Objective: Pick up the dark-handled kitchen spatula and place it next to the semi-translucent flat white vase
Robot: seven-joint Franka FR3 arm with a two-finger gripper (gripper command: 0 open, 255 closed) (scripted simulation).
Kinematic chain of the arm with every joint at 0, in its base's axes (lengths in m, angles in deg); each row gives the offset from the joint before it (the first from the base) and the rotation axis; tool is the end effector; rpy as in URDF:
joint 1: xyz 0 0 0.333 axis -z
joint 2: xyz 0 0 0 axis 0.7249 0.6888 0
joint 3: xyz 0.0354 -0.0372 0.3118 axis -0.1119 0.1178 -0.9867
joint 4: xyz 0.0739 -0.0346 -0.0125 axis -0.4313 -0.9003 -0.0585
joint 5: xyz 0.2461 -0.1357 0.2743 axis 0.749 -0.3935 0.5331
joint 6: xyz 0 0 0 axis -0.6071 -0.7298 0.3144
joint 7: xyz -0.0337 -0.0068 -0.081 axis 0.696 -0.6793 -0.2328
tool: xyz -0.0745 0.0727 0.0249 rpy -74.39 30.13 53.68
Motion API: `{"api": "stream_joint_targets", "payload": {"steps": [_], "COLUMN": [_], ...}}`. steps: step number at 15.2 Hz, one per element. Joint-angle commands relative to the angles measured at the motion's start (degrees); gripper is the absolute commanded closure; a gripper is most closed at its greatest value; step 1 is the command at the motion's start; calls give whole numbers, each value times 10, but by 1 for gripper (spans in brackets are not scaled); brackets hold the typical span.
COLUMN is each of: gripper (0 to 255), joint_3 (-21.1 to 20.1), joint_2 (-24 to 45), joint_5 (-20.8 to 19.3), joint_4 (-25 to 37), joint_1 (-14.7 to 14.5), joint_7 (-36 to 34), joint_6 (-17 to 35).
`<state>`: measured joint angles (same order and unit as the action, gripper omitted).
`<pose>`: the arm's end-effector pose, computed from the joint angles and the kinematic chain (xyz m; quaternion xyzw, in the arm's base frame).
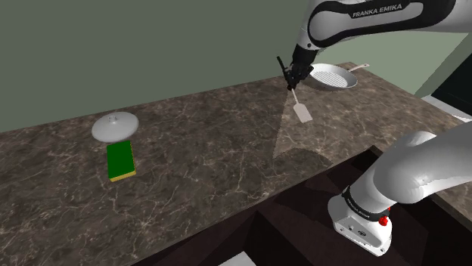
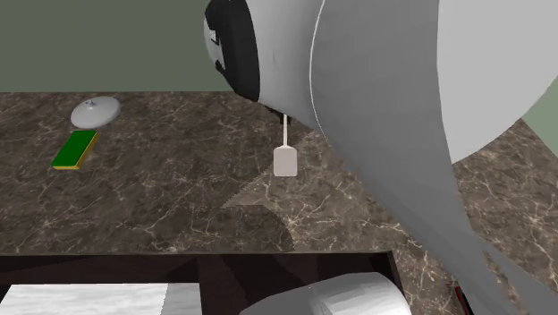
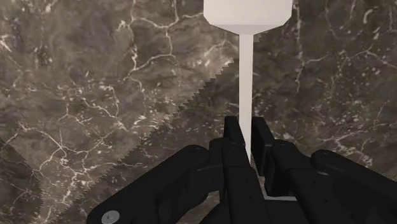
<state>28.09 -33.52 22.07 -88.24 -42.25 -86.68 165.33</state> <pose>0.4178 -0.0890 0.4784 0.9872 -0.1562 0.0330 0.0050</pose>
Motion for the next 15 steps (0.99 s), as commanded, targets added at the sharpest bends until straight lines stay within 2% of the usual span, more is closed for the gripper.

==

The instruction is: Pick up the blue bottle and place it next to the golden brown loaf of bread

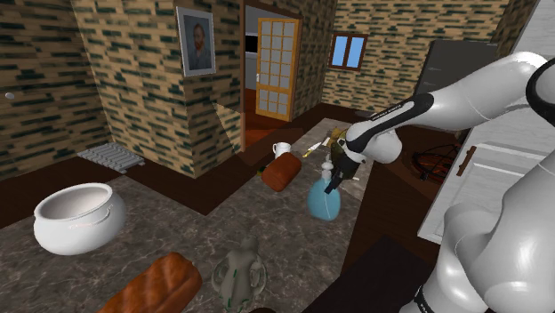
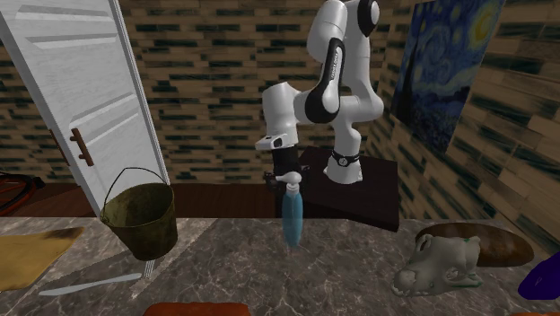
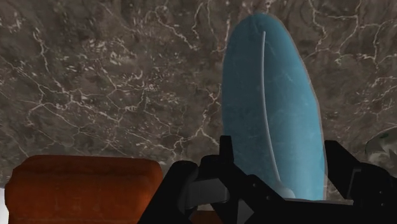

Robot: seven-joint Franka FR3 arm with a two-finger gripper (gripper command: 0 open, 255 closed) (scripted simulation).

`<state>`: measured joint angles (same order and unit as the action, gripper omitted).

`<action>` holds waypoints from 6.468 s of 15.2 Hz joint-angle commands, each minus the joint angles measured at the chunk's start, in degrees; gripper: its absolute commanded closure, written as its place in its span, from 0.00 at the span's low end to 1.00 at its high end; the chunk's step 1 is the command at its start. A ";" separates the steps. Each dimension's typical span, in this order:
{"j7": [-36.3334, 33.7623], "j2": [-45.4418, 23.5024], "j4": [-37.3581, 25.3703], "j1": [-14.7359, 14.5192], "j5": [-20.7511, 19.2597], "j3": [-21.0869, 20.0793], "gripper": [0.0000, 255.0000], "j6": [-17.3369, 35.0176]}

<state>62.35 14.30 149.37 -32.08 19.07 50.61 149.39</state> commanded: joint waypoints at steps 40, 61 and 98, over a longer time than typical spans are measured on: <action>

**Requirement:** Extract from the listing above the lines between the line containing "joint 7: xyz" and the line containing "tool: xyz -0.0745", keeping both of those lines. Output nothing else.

**Answer box:**
joint 7: xyz -0.0337 -0.0068 -0.081 axis 0.696 -0.6793 -0.2328
tool: xyz -0.0745 0.0727 0.0249 rpy -74.39 30.13 53.68

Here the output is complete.